横川で降りたとき、旅はまだ薄い紙のようだった。鉄道文化むらで車両と線路の時間を覗き、アプトの道へ出ると、展示されていた歴史が足もとの勾配に変わった。坂本宿では街道の軒下に人の往来を想像し、めがね橋では煉瓦のアーチが光をいくつもの影に分けるのを見た。そこから碓氷湖へ移ると、硬い構造物の陰影は水面の揺らぎへほどけていった。最後に高原文庫の木立へ入り、遠くを見る旅が、いつの間にか見落としたものを拾う旅になっていたことに気づく。影は場所ごとに違う速度で動き、帰り道にもまだ、足もとの明るさを測っていた。

この旅の足跡

  1. 碓氷峠鉄道文化むらは旧信越本線の車両や鉄道施設を集めた場所で、屋外の線路に午後の影が長く伸びていた。列車を見に来たのに、誰もいない線路の静けさが先に残った。

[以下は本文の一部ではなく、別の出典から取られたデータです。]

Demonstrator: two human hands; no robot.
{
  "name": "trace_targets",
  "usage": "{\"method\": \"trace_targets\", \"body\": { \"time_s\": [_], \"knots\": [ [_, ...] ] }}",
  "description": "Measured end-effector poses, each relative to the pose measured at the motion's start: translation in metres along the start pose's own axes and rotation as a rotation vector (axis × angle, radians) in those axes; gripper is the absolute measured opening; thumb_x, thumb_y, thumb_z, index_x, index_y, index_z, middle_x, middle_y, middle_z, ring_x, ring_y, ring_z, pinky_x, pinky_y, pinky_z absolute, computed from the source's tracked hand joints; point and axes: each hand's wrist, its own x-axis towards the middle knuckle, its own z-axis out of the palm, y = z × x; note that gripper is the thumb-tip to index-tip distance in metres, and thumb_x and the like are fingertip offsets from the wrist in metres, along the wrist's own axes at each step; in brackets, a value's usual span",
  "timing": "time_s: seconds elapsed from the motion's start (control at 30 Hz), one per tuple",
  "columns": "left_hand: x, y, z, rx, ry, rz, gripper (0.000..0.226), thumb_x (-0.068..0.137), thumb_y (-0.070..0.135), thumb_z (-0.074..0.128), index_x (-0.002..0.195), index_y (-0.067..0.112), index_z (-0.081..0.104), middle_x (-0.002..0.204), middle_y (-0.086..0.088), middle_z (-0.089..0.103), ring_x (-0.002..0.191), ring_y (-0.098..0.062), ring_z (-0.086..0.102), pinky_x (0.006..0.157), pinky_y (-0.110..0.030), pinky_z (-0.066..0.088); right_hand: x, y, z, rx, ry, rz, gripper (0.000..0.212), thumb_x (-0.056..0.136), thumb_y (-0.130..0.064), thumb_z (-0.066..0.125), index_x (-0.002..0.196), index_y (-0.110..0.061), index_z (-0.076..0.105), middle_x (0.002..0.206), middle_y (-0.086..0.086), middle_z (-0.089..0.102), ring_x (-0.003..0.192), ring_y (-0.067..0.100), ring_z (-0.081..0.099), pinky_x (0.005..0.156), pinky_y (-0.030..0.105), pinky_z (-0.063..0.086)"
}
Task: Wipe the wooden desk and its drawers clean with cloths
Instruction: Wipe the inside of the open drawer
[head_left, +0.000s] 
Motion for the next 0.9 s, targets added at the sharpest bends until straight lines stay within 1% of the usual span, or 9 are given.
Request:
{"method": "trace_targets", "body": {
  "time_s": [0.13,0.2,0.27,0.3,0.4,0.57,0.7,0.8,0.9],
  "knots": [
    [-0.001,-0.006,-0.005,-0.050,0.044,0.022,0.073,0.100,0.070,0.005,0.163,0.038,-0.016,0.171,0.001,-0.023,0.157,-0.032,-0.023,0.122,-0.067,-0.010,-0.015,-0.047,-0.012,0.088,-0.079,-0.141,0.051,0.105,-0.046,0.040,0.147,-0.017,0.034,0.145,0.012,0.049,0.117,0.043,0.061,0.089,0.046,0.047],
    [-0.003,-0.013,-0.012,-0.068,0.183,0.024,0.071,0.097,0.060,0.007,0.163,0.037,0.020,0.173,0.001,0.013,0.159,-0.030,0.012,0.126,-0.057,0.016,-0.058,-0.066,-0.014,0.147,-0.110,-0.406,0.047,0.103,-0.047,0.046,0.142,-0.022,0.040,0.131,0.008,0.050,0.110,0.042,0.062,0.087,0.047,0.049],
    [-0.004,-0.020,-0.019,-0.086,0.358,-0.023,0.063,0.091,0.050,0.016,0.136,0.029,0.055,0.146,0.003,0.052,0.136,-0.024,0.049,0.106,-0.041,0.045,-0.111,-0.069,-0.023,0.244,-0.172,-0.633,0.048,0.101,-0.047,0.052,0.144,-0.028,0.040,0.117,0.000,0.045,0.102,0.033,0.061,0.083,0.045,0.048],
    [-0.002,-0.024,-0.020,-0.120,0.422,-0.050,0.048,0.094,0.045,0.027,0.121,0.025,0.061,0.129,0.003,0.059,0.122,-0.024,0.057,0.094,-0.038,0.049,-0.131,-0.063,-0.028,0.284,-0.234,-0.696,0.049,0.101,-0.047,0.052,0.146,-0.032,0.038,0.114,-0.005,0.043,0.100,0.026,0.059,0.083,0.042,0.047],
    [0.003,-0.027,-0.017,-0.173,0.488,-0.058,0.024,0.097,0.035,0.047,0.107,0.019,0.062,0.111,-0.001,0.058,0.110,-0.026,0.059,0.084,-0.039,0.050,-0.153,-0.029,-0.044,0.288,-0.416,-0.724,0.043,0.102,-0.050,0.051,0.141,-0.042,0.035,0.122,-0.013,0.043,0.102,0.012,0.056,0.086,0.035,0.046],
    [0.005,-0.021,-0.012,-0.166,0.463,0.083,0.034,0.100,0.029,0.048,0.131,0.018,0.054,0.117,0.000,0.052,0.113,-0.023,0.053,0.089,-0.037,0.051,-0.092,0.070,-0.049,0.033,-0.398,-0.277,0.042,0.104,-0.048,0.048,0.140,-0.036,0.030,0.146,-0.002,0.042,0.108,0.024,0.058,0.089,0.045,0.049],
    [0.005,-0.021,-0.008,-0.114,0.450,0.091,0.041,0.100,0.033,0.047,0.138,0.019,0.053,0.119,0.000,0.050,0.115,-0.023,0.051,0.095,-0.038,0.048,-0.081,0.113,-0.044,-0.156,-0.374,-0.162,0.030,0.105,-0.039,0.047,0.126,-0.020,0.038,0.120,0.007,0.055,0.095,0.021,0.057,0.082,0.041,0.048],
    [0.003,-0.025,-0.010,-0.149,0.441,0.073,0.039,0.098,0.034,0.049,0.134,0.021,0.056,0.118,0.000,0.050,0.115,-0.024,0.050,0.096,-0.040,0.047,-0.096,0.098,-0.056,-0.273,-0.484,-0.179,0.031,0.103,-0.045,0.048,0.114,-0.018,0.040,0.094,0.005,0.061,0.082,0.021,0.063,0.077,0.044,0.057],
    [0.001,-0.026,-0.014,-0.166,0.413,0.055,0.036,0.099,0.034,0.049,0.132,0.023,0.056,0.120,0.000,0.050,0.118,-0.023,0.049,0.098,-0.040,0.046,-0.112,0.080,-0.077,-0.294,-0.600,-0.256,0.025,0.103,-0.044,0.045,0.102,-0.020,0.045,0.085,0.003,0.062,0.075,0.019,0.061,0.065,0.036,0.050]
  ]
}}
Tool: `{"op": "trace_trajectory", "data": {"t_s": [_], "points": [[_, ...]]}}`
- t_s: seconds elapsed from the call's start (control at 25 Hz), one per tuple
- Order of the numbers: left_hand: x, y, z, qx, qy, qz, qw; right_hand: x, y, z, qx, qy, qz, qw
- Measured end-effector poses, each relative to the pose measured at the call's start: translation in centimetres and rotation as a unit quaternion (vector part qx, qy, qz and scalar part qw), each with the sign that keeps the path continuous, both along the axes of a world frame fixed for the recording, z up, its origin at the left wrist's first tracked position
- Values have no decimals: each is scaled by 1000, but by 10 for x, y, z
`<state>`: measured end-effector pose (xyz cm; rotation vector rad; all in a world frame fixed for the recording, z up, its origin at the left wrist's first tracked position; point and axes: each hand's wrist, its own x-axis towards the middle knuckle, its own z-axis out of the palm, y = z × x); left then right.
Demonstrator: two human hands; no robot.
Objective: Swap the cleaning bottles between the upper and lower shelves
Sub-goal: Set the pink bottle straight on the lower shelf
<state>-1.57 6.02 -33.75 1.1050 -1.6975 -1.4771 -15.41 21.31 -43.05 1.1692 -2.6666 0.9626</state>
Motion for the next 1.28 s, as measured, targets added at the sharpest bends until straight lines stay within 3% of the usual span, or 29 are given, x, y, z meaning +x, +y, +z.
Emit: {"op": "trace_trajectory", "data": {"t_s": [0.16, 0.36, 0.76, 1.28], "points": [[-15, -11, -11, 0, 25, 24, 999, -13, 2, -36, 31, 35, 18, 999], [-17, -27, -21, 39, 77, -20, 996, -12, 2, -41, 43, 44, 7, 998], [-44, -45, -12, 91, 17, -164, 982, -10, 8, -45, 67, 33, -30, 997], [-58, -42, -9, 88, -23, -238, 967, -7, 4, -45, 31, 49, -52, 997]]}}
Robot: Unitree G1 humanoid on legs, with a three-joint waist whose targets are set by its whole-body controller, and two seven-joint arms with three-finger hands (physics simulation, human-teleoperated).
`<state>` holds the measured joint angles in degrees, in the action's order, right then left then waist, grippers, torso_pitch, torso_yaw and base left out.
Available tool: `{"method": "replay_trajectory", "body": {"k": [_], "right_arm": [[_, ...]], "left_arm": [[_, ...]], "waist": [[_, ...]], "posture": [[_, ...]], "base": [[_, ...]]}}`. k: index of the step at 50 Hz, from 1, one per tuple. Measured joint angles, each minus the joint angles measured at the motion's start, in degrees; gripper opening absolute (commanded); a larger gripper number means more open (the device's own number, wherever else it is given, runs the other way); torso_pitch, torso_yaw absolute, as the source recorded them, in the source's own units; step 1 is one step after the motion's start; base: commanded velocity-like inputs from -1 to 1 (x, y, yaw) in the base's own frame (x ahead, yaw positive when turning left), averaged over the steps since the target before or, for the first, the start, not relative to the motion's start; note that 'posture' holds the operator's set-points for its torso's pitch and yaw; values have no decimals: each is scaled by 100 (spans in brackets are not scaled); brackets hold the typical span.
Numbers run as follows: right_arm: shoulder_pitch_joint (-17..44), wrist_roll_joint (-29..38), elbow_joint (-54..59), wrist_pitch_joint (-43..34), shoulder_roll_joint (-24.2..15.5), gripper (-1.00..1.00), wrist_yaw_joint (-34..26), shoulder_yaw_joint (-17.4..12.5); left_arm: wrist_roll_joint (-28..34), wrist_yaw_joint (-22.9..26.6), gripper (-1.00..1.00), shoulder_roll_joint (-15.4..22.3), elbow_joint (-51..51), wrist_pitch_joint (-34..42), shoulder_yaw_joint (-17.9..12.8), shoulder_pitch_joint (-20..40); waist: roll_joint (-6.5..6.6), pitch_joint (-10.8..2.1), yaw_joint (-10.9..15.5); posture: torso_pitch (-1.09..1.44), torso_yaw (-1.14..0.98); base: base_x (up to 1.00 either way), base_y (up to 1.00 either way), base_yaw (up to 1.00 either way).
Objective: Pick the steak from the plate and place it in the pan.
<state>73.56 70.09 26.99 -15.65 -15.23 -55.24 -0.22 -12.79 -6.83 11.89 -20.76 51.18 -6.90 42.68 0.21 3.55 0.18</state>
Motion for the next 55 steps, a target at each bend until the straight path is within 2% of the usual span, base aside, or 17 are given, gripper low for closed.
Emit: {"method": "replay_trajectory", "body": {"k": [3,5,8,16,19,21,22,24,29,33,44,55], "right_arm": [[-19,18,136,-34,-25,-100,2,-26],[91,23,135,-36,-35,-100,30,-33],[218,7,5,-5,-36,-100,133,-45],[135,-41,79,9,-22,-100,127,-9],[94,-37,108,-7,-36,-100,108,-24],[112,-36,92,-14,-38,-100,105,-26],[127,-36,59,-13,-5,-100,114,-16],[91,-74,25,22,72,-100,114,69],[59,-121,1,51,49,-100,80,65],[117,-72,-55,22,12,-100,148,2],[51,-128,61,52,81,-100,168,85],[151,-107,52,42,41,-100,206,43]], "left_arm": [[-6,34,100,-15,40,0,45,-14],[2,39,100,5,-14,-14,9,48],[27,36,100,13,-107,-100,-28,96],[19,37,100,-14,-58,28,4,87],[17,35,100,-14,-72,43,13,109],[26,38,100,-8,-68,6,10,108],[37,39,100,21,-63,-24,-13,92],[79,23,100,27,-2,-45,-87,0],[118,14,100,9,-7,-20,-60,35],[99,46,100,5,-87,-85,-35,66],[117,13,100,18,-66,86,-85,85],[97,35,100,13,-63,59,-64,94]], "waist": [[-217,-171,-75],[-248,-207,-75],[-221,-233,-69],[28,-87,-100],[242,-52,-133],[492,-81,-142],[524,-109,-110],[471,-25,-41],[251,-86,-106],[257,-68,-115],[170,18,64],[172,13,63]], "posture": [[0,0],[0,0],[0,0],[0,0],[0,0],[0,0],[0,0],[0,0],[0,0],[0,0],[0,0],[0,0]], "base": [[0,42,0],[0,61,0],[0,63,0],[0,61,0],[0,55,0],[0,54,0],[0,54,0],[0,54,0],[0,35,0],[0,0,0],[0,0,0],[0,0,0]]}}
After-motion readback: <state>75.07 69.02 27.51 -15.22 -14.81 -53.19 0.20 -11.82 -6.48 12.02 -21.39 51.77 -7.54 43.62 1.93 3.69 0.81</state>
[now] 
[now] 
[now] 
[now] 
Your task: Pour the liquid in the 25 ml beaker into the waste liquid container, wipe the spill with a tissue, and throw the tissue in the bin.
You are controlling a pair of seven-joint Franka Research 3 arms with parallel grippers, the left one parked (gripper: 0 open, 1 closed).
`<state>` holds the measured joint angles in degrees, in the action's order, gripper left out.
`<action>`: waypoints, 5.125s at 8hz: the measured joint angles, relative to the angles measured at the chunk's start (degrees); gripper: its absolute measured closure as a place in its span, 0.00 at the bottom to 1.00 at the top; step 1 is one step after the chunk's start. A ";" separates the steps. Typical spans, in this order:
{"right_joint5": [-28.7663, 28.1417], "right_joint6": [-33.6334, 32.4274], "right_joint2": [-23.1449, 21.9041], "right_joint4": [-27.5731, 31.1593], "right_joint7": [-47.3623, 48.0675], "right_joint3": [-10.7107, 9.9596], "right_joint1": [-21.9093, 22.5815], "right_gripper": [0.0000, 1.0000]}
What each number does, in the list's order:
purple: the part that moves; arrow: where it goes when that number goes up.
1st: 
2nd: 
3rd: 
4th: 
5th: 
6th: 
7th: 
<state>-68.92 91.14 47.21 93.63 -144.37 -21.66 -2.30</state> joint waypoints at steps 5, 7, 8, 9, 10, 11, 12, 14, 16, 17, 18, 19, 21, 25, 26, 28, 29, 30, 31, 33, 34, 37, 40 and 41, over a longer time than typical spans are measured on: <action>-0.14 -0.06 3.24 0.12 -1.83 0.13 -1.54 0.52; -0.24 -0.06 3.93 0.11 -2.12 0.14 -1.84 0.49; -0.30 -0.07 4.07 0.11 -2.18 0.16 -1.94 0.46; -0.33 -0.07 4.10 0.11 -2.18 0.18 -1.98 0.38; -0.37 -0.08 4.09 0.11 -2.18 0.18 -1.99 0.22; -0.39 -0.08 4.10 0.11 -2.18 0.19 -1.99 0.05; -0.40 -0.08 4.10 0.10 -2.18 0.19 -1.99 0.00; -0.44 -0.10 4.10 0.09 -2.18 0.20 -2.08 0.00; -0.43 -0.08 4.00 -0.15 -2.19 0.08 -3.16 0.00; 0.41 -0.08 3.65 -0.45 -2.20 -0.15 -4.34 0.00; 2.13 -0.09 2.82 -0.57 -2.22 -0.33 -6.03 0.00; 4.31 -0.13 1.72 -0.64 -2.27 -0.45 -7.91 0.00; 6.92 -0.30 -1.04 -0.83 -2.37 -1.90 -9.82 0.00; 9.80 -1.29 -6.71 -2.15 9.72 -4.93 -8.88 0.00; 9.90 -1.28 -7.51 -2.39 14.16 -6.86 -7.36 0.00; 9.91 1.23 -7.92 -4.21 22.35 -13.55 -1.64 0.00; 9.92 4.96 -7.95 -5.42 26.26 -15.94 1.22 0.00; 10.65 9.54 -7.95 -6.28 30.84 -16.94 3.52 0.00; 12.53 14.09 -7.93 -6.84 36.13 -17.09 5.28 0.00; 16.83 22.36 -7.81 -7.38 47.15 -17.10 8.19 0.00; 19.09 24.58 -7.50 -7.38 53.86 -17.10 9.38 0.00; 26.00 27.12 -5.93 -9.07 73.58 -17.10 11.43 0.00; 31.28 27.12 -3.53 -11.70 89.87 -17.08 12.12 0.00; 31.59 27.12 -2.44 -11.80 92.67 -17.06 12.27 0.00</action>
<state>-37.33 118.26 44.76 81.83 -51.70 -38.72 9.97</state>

  2. アプトの道は横川駅から峠へ伸びる廃線跡の遊歩道で、線路の名残と山の緑が同じ方向へ続く。歩いていると、影が枕木の間からこちらを追い越していくようだった。
  3. 坂本宿には中山道の宿場町だった面影が残り、道沿いの建物と山際の暗がりが細長く続く。名所の正面より、軒下に沈む影のほうが往来の多さを想像させた。
  4. 碓氷第三橋梁、通称めがね橋は、煉瓦造りのアーチが谷をまたぐ大きな鉄道遺構だ。橋の下の影は均一ではなく、丸い開口部ごとに明るさが違い、構造そのものが光を編集していた。
  5. 碓氷湖の湖畔では、山の輪郭が水面に映るたび風で崩れていく。橋の煉瓦がつくった硬い影のあとだからこそ、ここでは形が留まらないことに惹かれた。
  6. 軽井沢高原文庫は軽井沢ゆかりの文学者の資料を展示する文化施設で、開館時間は9時から17時。木立に囲まれた庭では、展示室へ入る前から言葉の気配が静かに漂っていた。